Project Summary/Abstract
Parkinson’s disease (PD) is classically characterized by the progressive loss of dopaminergic neurons leading
to the emergence of debilitating motor, and non-motor symptoms. As the CNS does not replace neurons lost
to injury or disease, a primary focus in developing therapeutic strategies for PD has centered around the idea
of grafting replacement dopaminergic neurons. Early neurosurgical approaches using fetal ventral midbrain
allografts produced some mixed, but encouraging results. As fetal donor tissue presents challenges in regard
to sourcing and ethics, variability, immunogenicity, and cost, recent efforts have focused on the prospect of
using induced pluripotent cells driven to a dopaminergic neuronal fate. The advantages of this precision
medicine approach, where the patient’s own cells are engineered into the replacement neurons, is offset by the
effort and cost to produce and differentiate cells under cGMP conditions, with the ultimate delivery requiring
invasive neurosurgery. We propose to bypass the need to generate dopaminergic neurons exogenously, by
using an alternative approach where glial progenitor cells already present in the Parkinson’s patient’s brain
could be directly reprogrammed to become dopaminergic neurons. In exploring this approach, access to adult
human glial progenitor cells from non-affected or PD-patients is a limitation and reprogramming of adult human
glial progenitor cells into dopaminergic neurons has not yet been reported. We have successfully targeted rat
oligodendrocyte progenitor cells (OPCs) in vivo to reprogram them into a neuronal lineage.

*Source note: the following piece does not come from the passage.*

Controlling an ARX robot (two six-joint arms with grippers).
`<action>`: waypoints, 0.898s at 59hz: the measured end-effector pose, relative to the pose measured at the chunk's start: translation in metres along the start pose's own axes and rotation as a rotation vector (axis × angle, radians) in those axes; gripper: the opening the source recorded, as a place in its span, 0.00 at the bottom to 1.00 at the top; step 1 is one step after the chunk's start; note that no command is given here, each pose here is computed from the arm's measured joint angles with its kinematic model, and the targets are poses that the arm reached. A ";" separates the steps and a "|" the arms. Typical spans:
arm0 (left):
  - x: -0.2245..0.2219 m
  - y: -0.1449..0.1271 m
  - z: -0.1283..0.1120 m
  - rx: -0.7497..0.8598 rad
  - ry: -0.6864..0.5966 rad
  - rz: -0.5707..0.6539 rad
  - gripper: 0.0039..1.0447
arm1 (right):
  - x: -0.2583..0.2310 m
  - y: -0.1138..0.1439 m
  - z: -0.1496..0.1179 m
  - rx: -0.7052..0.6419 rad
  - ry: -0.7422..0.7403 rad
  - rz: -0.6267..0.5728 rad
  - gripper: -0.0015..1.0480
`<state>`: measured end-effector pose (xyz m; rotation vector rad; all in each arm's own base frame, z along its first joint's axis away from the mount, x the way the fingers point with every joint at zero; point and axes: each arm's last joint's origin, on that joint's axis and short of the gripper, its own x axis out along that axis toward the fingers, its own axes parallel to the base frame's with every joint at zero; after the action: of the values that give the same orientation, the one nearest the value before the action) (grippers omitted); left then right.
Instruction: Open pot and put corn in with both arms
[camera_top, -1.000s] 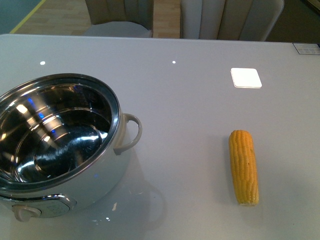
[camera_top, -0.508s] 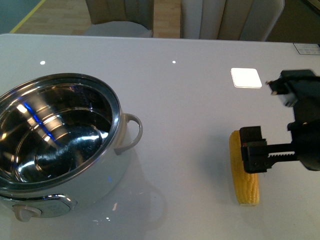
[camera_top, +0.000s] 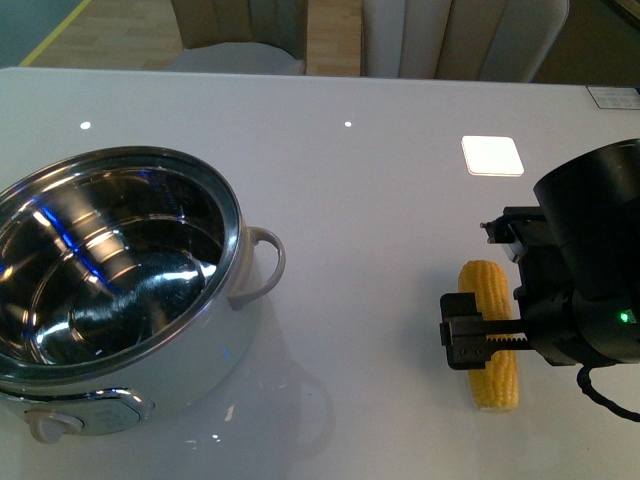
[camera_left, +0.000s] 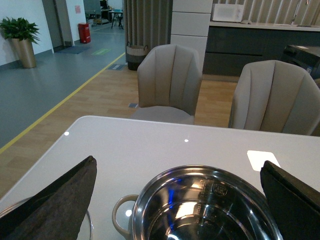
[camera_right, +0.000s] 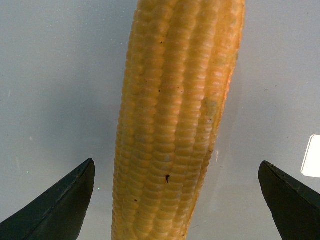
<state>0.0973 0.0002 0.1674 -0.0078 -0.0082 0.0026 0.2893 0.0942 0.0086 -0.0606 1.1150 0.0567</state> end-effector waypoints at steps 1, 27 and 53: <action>0.000 0.000 0.000 0.000 0.000 0.000 0.94 | 0.001 0.000 0.000 -0.001 0.002 0.000 0.92; 0.000 0.000 0.000 0.000 0.000 0.000 0.94 | 0.008 0.006 -0.006 -0.022 0.043 0.014 0.42; 0.000 0.000 0.000 0.000 0.000 0.000 0.94 | -0.016 0.004 -0.002 0.002 -0.028 0.026 0.18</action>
<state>0.0973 0.0003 0.1674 -0.0078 -0.0082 0.0030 0.2806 0.0976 0.0218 -0.0434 1.0874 0.0793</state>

With this
Exploratory/Developmental R21 mechanism award, we propose to lineage reprogram human OPCs into
dopaminergic neurons to ultimately replace neurons lost in PD. In Aim 1, we will test the hypothesis that PD-
derived fibroblasts directly reprogrammed into human OPCs without passing through a pluripotent state retain
their epigenetic signature and can model the human OPCs we eventually intend to target for neuronal
replacement in the PD brain. Aim 2 will test the hypothesis that temporal sequential reprogramming can direct
adult-derived human OPCs from non-affected and PD-patients to become dopamine neurons. These in vitro
studies, determining the timing and sequence of lineage specification instructions to generate dopaminergic
neurons, will lay the necessary foundation for the future step using direct in vivo delivery to model a
reprogramming neuronal replacement therapy for PD. This project also has implications for testing the
capacity to drive the generated human OPCs to complete differentiation as oligodendrocytes and to then
address myelination deficiencies in Parkinson’s disease.